1. The legislation in question did not insist on the exhaustion by the creditor of his lesser remedies before he threw the book of prospective imprisonment at the debtor.
2. It allowed the debtor to be imprisoned without a hearing. The notice issued by the creditor, although served in accordance with the Rules of the Magistrates' Courts, might have been left with somebody else at one of the places permitted for its service, and never have come to the debtor's personal attention. The statute, however, expressly empowered the magistrate to sentence the debtor to imprisonment in his absence, a fate never suffered even by convicted criminals.
3. The third obnoxious effect of the legislation related to the absence of the debtor from court, even when he had received the notice and the preceding documents. An explanation of such absence might be the debtor's ignorance of the various defences that were available to him in answering it, in particular the important defence of a poverty afflicting him which was not attributable to his own improvidence. The debtor might labour under the misapprehension that no excuse for his failure to satisfy the judgment would be acceptable, that his imprisonment was an inescapable consequence of the default to which he had to resign himself, and that his attendance at the proceedings could not therefore accomplish anything, for the notice did not inform him of any such excuse; nor was it required to do so.
4. A fourth draconian feature of the legislation, described by Didcott J as "ugly," would confront the debtor if, on the other hand, he did appear before the magistrate: the onus then resting on him to prove that he could not pay the judgment debt and bore no blame for his impecuniosity on various grounds listed in section 65F(3)(c) of the Act. The debtor might not manage to establish those facts, although they were the truth, especially when his very poverty had prevented him from hiring a lawyer and he had had to fend for himself in an unfamiliar environment, bewildered by procedures and a forensic methodology to which he was a stranger. The result might well be (and must often have been) that someone who really could not pay, through no fault of his own, went to jail for his failure to do so.

Didcott J went on to hold

- that the interests of creditors were plainly relevant to any constitutional appraisal of the provisions with the effects set out above;
- that credit played an important part in the modern management of commerce;
- that the rights of creditors to recover the debts owed to them should command the court's respect; and
- that the enforcement of such rights was the legitimate business of South African law.

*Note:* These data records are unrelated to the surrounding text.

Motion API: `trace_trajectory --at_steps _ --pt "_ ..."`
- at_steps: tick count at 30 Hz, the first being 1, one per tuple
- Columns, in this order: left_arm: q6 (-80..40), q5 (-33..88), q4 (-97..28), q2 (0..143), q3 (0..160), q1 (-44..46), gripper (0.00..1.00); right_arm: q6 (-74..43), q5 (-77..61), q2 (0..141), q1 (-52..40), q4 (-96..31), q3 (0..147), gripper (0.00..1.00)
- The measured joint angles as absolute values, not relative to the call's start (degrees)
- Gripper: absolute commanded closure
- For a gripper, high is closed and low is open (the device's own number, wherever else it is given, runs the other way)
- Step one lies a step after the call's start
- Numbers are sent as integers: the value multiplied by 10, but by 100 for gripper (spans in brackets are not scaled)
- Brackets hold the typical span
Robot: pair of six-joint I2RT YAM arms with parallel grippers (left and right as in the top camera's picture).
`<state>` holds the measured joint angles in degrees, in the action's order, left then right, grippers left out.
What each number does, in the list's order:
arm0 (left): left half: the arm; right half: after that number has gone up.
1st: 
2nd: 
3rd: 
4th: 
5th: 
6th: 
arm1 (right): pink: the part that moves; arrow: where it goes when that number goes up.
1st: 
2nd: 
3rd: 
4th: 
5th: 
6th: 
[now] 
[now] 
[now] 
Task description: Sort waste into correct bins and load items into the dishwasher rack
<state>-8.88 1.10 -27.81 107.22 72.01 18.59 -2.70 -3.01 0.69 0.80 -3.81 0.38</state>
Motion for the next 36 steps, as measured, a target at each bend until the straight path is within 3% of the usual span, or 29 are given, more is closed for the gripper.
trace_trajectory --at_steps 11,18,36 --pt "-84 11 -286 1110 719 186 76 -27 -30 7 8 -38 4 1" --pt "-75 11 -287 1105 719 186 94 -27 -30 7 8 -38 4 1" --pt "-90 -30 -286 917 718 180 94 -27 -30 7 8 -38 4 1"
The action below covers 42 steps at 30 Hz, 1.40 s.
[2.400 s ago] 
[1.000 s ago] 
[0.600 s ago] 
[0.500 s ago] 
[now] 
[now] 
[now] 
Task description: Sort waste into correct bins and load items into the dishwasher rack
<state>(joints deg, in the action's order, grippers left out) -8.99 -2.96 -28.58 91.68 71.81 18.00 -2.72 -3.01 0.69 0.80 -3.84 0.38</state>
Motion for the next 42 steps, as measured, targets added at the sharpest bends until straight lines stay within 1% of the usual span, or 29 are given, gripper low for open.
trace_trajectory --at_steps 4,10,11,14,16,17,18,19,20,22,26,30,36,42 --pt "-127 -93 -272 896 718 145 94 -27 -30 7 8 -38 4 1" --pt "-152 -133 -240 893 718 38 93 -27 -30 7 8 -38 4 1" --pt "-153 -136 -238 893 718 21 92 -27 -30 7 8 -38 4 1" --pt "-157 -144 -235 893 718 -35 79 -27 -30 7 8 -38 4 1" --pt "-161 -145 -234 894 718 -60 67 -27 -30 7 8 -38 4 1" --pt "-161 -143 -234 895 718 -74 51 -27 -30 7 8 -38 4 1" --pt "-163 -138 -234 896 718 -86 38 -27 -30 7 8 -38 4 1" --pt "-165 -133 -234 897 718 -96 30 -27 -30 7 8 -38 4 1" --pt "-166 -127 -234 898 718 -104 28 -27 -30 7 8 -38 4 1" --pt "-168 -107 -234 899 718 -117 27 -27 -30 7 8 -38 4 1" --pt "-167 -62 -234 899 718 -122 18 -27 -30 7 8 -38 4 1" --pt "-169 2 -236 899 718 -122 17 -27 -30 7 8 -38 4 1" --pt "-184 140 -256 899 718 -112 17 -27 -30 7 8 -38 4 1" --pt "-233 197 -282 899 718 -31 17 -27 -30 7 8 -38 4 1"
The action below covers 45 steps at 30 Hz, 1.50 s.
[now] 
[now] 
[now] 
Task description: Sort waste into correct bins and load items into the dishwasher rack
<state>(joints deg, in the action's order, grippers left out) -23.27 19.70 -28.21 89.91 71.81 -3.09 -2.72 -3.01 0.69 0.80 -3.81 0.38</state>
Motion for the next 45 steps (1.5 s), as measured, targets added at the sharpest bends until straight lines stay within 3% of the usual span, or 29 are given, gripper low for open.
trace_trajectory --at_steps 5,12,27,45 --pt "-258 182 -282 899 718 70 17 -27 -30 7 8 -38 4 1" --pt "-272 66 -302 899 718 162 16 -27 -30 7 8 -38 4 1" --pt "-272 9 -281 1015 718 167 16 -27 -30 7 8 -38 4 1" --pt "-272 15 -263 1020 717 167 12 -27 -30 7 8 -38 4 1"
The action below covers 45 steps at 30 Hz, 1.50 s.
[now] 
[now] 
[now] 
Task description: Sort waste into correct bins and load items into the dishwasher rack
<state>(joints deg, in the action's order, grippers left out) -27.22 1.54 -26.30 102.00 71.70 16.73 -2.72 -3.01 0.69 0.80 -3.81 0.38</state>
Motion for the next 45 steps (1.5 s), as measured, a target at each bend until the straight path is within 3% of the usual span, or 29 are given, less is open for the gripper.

This did not mean, however, that the interests of creditors should be allowed to ride roughshod over the rights of debtors. The legislation in question permitted that most egregiously in the four respects mentioned above, and was unreasonable and unjustifiable on those cumulatively oppressive scores. Its clear invasion of the right to personal freedom which section 11(1) of the Constitution guaranteed to debtors, as it did to everyone else, was therefore not countenanced by section 33(1).

The bad parts of the statute were not judicially severable from the rest of its provisions that dealt with imprisonment, leaving the court no option but to declare those provisions as a whole to be constitutionally invalid on account of their objectionable overbreadth.

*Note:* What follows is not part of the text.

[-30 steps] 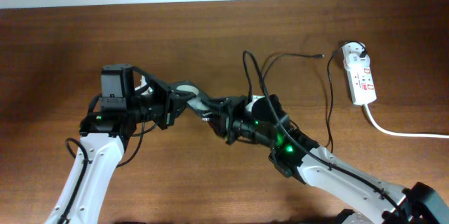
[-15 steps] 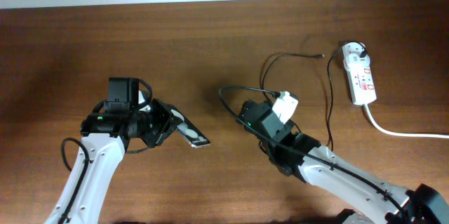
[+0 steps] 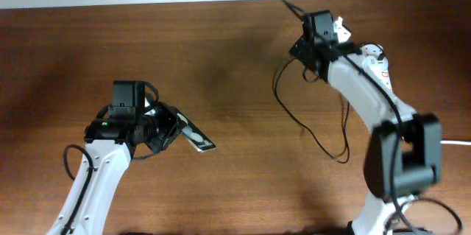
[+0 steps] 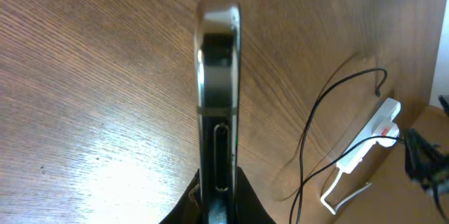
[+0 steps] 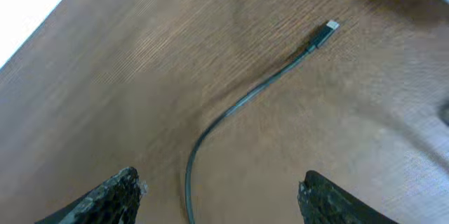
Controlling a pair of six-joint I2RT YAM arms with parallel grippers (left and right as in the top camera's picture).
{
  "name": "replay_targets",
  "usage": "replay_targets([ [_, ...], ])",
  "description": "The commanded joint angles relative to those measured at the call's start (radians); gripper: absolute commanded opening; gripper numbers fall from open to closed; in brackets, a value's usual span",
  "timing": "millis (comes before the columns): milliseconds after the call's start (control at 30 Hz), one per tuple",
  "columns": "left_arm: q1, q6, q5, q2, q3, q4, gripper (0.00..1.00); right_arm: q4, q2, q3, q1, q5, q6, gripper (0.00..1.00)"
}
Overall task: Plug charger to phone and switch on socket
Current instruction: 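Grasp the black USB-C cable near its plug with the right gripper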
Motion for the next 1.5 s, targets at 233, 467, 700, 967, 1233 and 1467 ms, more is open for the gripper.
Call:
replay_targets([
  [233,0.001,0.016,0.008,-0.009,0.013,-0.002,0.0,0.142,0.229,0.054,-0.073,-0.032,0.278,0.59],
  [467,0.001,0.016,0.011,-0.009,0.013,-0.002,0.0,0.172,0.264,0.054,-0.073,-0.054,0.237,0.24],
  [700,0.001,0.016,0.012,-0.009,0.013,-0.021,0.0,0.136,0.263,0.054,-0.069,-0.441,-0.314,0.04],
  [967,0.001,0.016,0.012,-0.009,0.013,-0.021,0.0,-0.457,0.259,0.053,-0.013,-0.517,-0.782,0.07],
  [1233,0.001,0.016,0.012,-0.009,0.013,-0.035,0.01,-0.379,0.259,0.053,0.003,-0.333,-0.708,0.44],
  [1467,0.001,0.016,0.012,-0.009,0.013,-0.035,0.01,-0.319,0.261,0.024,0.056,-0.212,-0.521,0.37],
])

=== Constitutional protections ===
Langa J concurred in the judgments of Kriegler J and Didcott J, noting that the difference between the past and the present was that individual freedom and security no longer fell to be protected solely through the vehicle of common-law maxims and presumptions which might be altered or repealed by statute, but which were now protected by entrenched constitutional provisions which neither the legislature nor the executive might abridge. It would accordingly be improper for the court to hold constitutional a system which conferred on creditors the power to consign the person of an impecunious debtor to prison, at will and without the interposition at the crucial ime of a judicial officer. The impugned provisions constituted, for the reasons articulated by Kriegler J and Didcott J, an unreasonable limitation on the "freedom and security" provision in section 11(1) of the Constitution and were therefore clearly unconstitutional.

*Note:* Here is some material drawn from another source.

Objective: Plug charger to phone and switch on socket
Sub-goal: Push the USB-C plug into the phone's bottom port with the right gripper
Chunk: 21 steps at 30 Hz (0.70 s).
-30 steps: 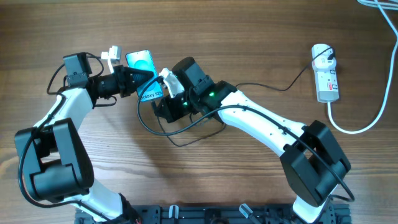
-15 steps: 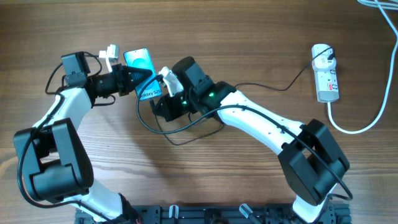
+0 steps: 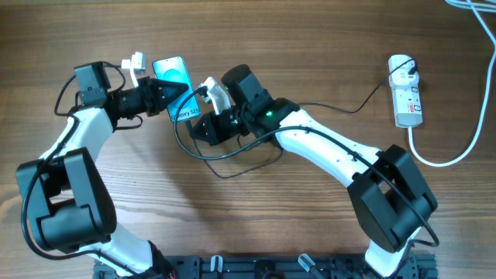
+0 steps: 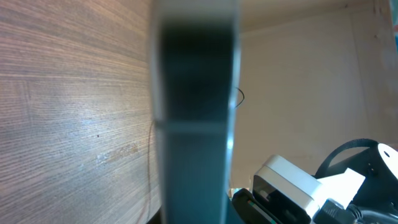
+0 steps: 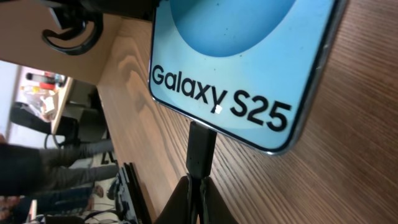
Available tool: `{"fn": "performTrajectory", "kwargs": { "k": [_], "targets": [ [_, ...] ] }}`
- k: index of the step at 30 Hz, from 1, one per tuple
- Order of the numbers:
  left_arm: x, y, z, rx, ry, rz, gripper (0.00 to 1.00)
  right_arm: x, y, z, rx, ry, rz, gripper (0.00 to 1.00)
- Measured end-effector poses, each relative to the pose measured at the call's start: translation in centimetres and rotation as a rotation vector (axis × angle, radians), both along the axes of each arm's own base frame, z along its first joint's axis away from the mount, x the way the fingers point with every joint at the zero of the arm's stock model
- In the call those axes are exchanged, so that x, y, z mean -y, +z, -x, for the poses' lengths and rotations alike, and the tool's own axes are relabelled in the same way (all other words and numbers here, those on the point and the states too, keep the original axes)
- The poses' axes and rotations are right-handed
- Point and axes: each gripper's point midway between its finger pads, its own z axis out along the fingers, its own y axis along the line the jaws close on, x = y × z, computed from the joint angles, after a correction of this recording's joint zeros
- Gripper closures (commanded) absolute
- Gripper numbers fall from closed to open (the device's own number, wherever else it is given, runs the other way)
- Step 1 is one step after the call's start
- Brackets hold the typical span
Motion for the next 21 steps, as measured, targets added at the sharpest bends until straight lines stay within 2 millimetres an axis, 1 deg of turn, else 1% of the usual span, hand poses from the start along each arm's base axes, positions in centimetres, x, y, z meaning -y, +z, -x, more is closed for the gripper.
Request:
{"fn": "performTrajectory", "kwargs": {
  "k": [6, 18, 19, 20, 21],
  "targets": [
    [-0.29, 0.17, -0.2, 0.006, 0.007, -0.002, 0.96, -0.11, 0.36, -0.22, 0.011, 0.007, -0.027, 0.96],
    [-0.34, 0.19, -0.22, 0.006, 0.008, -0.003, 0.96, -0.12, 0.38, -0.24, 0.013, 0.007, -0.028, 0.95],
    [-0.34, 0.19, -0.22, 0.006, 0.008, -0.003, 0.96, -0.12, 0.38, -0.24, 0.013, 0.007, -0.028, 0.87],
    [-0.34, 0.19, -0.22, 0.006, 0.008, -0.003, 0.96, -0.12, 0.37, -0.24, 0.012, 0.007, -0.027, 0.76],
    [-0.33, 0.19, -0.22, 0.007, 0.008, -0.003, 0.96, -0.15, 0.43, -0.31, 0.02, 0.008, -0.03, 0.63]
  ]
}}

=== Civil imprisonment ===
Sachs J (Mokgoro J concurring) concurred in the judgments of Kriegler J and Didcott J, but held that the contention of the Association of Law Societies—that the court should use its powers to keep the committal proceedings alive pending their rectification by the Legislature—required fuller analysis of the institution of civil imprisonment. On any analysis, using any approach, there could be no doubt that committing someone to prison involves a severe curtailment of that person's freedom and personal security; indeed, the very purpose of committal is to limit the freedom of the person concerned. Given the manifest and substantial invasion of personal freedom thus involved, the real issue that the court had to decide was whether such an infringement could be justified in terms of the general limitations on rights permitted by section 33 of the Constitution.

The only conclusion Sachs J could draw, from such international instruments as the American Declaration of the Rights and Duties of Man, the American Convention of Human Rights, the United Nations International Covenant on Civil and Political Rights, Protocol 4 of the European Convention and the Explanatory Report on the Fourth Protocol to the European Convention, was that they strongly repudiate the core element of the institution of civil imprisonment: the locking up of people merely because they fail to pay contractual debts. There was, however, a "penumbra" relating to money payments in which imprisonment could be used in appropriately defined circumstances.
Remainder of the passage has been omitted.